# Quad Snubians



## Hobbyfarmer (Sep 7, 2011)

Dolly kidded last night 10:30-11:30 pm. Took a bit longer then normal for her. With so many it seemed to take her awhile to get them positioned. 
I had to assist on the second to last one but everything else went well. 

I was expecting all white babies, since it's such a dominant color, and was pleasantly surprised. Two black bucklings and two white/cream doelings. They are 5/8 Nubian, 3/8 Saanen.


----------



## ProvidenceHill (Sep 9, 2013)

Oh wow, they are beautiful! Congratulations!


----------



## CanucksStar-17 (May 3, 2013)

Aww they are so cute!!! Congratulations!!!!


----------



## The3ps (Feb 10, 2013)

They are beautiful congrats! I had 4 born two weeks ago and they had my heart as soon as they born.

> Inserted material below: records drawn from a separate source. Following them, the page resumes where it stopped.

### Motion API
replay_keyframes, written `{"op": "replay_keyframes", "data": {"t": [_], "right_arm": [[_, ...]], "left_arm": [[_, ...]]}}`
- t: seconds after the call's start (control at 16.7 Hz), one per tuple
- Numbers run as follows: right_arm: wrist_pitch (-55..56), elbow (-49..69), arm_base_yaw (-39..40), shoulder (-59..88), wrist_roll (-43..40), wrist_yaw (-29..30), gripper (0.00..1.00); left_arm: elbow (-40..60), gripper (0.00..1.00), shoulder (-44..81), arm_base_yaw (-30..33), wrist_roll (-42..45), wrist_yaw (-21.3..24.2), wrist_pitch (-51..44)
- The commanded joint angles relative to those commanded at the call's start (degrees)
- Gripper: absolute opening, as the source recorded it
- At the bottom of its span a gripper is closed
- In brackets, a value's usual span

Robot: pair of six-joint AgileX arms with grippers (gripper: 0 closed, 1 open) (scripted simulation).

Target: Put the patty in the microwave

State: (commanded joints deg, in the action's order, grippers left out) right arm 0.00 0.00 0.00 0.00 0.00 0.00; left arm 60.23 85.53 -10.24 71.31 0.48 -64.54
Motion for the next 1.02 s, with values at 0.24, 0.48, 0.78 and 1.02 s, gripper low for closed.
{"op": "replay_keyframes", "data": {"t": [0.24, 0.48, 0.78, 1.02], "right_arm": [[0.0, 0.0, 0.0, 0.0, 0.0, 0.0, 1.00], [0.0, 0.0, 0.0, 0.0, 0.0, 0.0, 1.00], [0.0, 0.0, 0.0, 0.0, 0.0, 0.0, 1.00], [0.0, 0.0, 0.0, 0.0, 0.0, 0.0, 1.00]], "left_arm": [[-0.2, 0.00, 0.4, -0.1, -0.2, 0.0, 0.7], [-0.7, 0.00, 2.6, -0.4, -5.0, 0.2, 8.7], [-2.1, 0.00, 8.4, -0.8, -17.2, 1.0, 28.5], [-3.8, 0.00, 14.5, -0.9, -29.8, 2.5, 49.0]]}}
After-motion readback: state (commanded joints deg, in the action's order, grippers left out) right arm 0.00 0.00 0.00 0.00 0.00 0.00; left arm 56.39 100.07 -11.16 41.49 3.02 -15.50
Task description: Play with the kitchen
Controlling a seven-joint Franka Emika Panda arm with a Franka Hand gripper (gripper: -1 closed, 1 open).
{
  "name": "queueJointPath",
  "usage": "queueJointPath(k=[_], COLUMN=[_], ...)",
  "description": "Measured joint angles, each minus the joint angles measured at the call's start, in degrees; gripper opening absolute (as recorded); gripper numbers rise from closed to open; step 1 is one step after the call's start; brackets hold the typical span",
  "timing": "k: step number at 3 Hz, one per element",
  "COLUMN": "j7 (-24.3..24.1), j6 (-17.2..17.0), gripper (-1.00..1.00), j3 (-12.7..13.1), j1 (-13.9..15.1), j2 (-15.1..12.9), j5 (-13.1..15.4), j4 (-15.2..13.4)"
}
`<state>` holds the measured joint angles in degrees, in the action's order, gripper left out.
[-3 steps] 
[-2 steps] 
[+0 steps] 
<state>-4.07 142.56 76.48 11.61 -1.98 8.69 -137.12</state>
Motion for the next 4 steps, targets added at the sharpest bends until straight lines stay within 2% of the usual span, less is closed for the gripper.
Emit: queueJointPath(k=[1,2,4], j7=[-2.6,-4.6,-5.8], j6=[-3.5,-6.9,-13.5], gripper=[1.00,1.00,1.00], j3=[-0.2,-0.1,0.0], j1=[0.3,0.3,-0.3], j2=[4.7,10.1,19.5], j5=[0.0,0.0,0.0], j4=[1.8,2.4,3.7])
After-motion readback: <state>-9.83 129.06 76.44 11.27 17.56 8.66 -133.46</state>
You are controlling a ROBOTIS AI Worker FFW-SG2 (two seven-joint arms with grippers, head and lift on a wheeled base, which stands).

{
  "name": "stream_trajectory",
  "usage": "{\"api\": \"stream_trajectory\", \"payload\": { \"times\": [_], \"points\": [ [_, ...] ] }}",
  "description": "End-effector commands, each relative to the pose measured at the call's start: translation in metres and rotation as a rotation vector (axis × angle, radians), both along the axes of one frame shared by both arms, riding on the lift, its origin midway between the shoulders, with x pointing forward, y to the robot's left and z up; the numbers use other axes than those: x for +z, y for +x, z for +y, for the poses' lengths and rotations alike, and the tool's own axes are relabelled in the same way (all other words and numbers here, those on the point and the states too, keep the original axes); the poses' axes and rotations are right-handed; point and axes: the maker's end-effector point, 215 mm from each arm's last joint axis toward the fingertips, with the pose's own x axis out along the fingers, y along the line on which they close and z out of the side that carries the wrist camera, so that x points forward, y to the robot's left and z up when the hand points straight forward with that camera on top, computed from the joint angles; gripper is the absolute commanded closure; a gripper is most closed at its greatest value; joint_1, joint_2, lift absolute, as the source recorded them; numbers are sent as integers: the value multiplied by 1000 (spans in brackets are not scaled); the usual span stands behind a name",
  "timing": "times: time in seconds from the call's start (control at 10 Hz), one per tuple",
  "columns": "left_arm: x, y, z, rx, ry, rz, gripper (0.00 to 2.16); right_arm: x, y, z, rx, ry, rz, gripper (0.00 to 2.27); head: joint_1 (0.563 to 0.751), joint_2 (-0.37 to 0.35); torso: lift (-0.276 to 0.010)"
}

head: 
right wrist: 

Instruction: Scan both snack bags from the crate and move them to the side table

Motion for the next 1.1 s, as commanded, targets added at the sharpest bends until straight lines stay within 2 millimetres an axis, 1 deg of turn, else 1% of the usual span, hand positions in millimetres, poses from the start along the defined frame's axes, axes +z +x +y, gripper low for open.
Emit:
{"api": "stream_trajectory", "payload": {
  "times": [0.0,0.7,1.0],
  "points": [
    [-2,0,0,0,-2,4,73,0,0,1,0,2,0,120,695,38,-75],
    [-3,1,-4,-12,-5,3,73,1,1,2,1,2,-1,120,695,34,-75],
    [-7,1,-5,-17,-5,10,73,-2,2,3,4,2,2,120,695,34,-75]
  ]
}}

Sent from my iPhone using Goat Forum


----------



## kccjer (Jan 27, 2012)

Oh they are so cute! Does that one cream one have a black streak on her side? It almost looks like it in the pics but there isn't a pic with that other side! So funny to see 2 black and 2 white babies out of a brown mama!


----------



## Trickyroo (Sep 26, 2012)

How adorable ! My favorite by far is the last picture 
If that isn't a Kodak moment I don't know what is , lolol.


----------



## nchen7 (Feb 25, 2013)

how adorable, and four!!! :O

congrats on the beautiful babies!


----------



## Mamaboyd (Oct 10, 2013)

They are just precious! Congratulations


----------



## ksalvagno (Oct 6, 2009)

Just precious!


----------



## Hobbyfarmer (Sep 7, 2011)

Thanks everyone. These are our first quads and we're very excited. From my favorite doe too. It was already planned for but she's staying dry next year. She's had twins, quads, triplets, twins, and quads again. That Mama needs a break.


----------



## Hobbyfarmer (Sep 7, 2011)

kccjer said:


> Oh they are so cute! Does that one cream one have a black streak on her side? It almost looks like it in the pics but there isn't a pic with that other side! So funny to see 2 black and 2 white babies out of a brown mama!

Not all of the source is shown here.